There is a difference between a house cleaned for a guest and a house where a guest actually lives. When you expect someone you tidy up. But when someone moves in, the house gets reoriented. There is evidence everywhere that someone lives here. A lot of us have tidied up for the Holy Spirit. We have made space in our thinking. We affirm his existence and use his name in our prayers. But we have not let him move in. There have been seasons of life where the honest answer is relating to an idea rather than an individual, keeping a certain distance, because if the Spirit is truly a person and truly at home, we cannot control what he does with the rooms we keep locked. The question Acts 2 puts to us is not whether we believe in the Holy Spirit. It is whether he is at home in us.

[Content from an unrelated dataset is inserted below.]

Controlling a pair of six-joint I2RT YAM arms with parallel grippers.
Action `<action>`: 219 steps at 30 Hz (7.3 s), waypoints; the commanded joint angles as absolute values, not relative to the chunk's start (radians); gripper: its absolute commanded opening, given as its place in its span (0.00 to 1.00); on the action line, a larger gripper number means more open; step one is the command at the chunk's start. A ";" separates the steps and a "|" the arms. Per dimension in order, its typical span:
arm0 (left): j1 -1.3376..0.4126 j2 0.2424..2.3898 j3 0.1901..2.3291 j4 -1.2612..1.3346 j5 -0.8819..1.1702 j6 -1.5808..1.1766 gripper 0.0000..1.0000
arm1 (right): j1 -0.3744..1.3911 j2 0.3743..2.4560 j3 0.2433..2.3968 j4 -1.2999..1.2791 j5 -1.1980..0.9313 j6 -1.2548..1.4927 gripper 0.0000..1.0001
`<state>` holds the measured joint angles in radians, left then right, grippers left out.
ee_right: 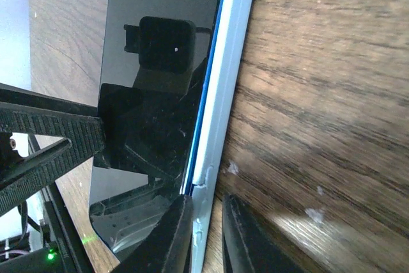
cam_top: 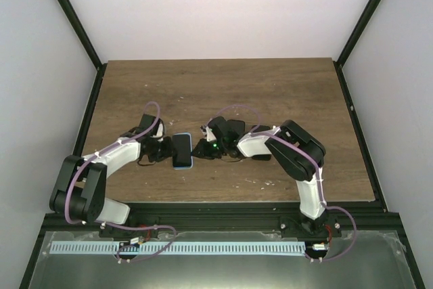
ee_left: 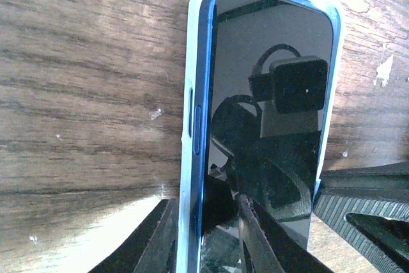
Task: Put the phone into the phone case
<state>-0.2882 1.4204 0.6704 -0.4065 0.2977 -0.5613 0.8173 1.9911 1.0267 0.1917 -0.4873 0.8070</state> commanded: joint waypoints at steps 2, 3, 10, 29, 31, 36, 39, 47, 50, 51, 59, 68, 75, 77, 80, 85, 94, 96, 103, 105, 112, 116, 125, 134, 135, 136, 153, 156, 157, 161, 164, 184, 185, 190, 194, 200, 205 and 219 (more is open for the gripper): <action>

For those who have not yet said yes to Jesus: the crowd in Acts 2 was not spiritually prepared. Some may have had blood on their hands. Peter did not say get your life together first. He said turn. Just turn. When you turn toward Jesus, Jesus welcomes you home. The gift is not for people who have arrived. It is for people willing to begin. For those who have already said yes: the danger is not unbelief but familiarity. Managing the Spirit shows up when we pray about everything except the one thing we know he would address, when we stay busy enough that we never sit quietly and let him speak, when we are theologically articulate about the Spirit while being practically unaffected by him. When we manage the Spirit we do not just close the door on a spiritual experience. We close the door on our only source of the life Acts 2 describes. The generosity that surprised even the people practicing it. The gladness that did not depend on circumstances. The awe that turned ordinary meals into something sacred. A managed Holy Spirit is a diminished life. The anxiety that will not quiet. The relationships that stay at the surface. The weariness of trying to be faithful entirely on your own steam. That is not what Jesus had in mind when he promised another advocate. He was describing a person who moves in, who changes the atmosphere of the house, who transforms the rooms you have been trying to renovate by yourself for years.
So every morning, before the noise begins, open your hands. Literally, physically, open your hands in your lap. And pray the single most powerful and life-altering prayer anyone can pray. Come, Holy Spirit. Three words. That is the whole prayer. Come into the parts already figured out. Come into the parts still being managed. Come into the relationships navigated alone. Come into the unnamed fear. Come into the room kept locked. That prayer is closer to what the disciples were doing in the upper room than most of what we call spiritual discipline. They were not performing. They were not producing. They were open. And the Spirit filled what was open. He still does.